Sometimes, being seen as purposefully weird is often safer or otherwise "better" than being unintentionally or involuntarily weird. Sometimes, we figure this out without even knowing we've figured it out, and so we get called on our (more) intentional weirdness rather than our (more) directly autistic traits. Sometimes this works. (Sometimes not.) It wasn't the main point, really, but Mel writes about this some in sier BADD post from a while back.

That's why I have typically let my students think I'm "just weird." I mean, weird (quirky) is a true statement, and it's a safer statement. (Isn't there a stereotype that college professors are eccentric? Ever wonder why that is?) If I'm going to spend 2.5 hours per week (either 3 meetings of 50 minutes or 2 meetings of 75 minutes) in front of a classroom, teaching in a primarily spoken format (still a good bit of writing on the board), telling my students that I'm disabled and that my neurodivergence especially affects communication, language, and specifically speech is a risk. Yes, there are disability laws that theoretically protect me, but being open does mean more scrutiny in ways I don't really want. When you're "just quirky," some communication ... quirks are going to be more accepted than they are when you're openly disabled, and it's not about the particular differences. Same person, same communication patterns, different responses based on the label, and that's why quirky can be safer.

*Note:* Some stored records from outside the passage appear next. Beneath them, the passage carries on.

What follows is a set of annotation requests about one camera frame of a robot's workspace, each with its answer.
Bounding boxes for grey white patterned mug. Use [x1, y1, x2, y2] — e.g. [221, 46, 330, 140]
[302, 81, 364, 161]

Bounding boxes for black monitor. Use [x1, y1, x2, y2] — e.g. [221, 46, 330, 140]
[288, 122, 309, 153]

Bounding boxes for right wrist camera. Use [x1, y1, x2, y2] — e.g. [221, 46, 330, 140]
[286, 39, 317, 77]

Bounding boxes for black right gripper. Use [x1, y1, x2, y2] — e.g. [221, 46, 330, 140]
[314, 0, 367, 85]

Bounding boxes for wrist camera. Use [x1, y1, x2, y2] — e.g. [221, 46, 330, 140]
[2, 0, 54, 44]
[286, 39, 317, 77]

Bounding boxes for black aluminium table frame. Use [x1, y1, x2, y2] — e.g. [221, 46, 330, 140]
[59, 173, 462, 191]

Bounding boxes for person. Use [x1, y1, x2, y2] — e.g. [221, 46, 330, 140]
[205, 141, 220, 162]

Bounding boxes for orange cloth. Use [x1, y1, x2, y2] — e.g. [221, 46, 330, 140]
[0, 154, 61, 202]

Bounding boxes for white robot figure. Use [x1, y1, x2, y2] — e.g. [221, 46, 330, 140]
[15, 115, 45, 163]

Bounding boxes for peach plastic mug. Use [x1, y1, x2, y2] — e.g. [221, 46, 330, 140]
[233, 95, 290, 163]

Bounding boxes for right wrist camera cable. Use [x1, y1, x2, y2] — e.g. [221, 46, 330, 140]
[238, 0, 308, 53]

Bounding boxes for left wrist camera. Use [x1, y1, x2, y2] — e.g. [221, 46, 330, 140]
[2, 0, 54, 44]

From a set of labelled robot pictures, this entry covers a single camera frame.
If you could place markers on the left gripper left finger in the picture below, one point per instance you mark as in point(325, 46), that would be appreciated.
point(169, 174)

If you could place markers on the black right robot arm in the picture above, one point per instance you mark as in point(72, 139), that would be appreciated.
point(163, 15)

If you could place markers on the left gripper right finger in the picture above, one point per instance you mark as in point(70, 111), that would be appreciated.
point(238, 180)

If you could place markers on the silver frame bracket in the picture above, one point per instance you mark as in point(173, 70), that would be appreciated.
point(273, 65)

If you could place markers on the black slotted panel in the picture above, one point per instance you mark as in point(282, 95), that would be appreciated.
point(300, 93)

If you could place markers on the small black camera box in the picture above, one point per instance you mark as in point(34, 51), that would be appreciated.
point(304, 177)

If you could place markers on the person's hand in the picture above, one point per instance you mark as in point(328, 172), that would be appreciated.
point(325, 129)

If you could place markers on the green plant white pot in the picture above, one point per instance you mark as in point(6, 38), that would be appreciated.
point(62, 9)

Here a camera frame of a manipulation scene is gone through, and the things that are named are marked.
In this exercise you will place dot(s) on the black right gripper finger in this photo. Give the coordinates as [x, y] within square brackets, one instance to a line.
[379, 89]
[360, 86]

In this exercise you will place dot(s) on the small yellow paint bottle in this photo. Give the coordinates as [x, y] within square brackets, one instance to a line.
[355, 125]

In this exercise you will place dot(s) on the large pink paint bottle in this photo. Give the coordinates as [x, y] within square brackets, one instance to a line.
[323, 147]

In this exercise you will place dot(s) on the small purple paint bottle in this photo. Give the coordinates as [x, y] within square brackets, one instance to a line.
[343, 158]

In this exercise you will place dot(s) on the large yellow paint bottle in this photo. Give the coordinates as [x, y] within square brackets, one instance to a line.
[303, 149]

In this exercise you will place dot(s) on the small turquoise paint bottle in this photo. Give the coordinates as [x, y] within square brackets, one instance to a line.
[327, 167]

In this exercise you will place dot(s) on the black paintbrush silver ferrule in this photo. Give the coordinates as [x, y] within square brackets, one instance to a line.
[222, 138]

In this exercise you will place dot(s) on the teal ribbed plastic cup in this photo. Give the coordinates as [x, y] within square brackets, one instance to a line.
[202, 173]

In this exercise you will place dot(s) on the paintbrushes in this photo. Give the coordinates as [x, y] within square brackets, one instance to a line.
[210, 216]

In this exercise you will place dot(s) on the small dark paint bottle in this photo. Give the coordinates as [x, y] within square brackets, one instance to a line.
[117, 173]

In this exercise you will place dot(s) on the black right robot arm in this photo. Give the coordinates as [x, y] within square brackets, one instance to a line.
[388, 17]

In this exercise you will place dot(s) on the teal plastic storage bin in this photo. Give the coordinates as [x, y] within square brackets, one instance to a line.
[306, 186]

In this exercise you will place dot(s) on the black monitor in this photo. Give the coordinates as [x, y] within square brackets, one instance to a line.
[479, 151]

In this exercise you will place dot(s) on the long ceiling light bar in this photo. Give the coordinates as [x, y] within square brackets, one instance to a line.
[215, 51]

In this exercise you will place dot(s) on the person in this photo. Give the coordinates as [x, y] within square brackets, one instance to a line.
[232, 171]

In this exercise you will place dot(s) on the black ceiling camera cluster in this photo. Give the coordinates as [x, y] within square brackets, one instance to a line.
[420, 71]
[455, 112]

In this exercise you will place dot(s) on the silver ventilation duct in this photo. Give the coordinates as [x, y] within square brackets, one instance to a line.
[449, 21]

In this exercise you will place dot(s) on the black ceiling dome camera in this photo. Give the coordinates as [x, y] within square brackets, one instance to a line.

Thought the fifth: Quirky is erasure. (There's quite a few kinds of erasure, and this is definitely the point to plug Neurodivergent K's post on erasure from earlier in this series.) Quirky isn't quite assimilation, but it's not not assimilation either. Quirky is when we're implicitly expected to be weird, but not too weird, and not blatantly and explicitly neurodivegent. It's what we get when we make euphemisms and talk about the (shinier) ways that someone is neurodivergent, disabled, without saying those words. It's a bit like "differently abled" that way, though less condescending because there isn't necessarily a specific disability label we're avoiding when we say someone is "quirky." Or maybe there is, and we just don't know which one.

Quirky is erasure when it is avoiding calling me autistic because I'm "not like that" (I'm more like that than you want to admit.) Quirky is erasure and dodging responsibility for properly portraying disability in fiction when you draw the quirks from neurodivergence but refuse to address the neurodivergence behind the eccentricity. Quirky is erasure of other personality traits when the oddity is all your attention is drawn to, both in fiction and in real life. And Quirky is erasure when it's given as the only vocabulary we have to discuss our differences, ignoring our disabilities. (How can you talk or write about an issue when you literally don't have the words to do so? Sometimes I suspect keeping those words from us is done intentionally to keep us from communicating frankly and openly about disability and ableism.)

And if to be safe, we have to erase ourselves, are we really safe at all?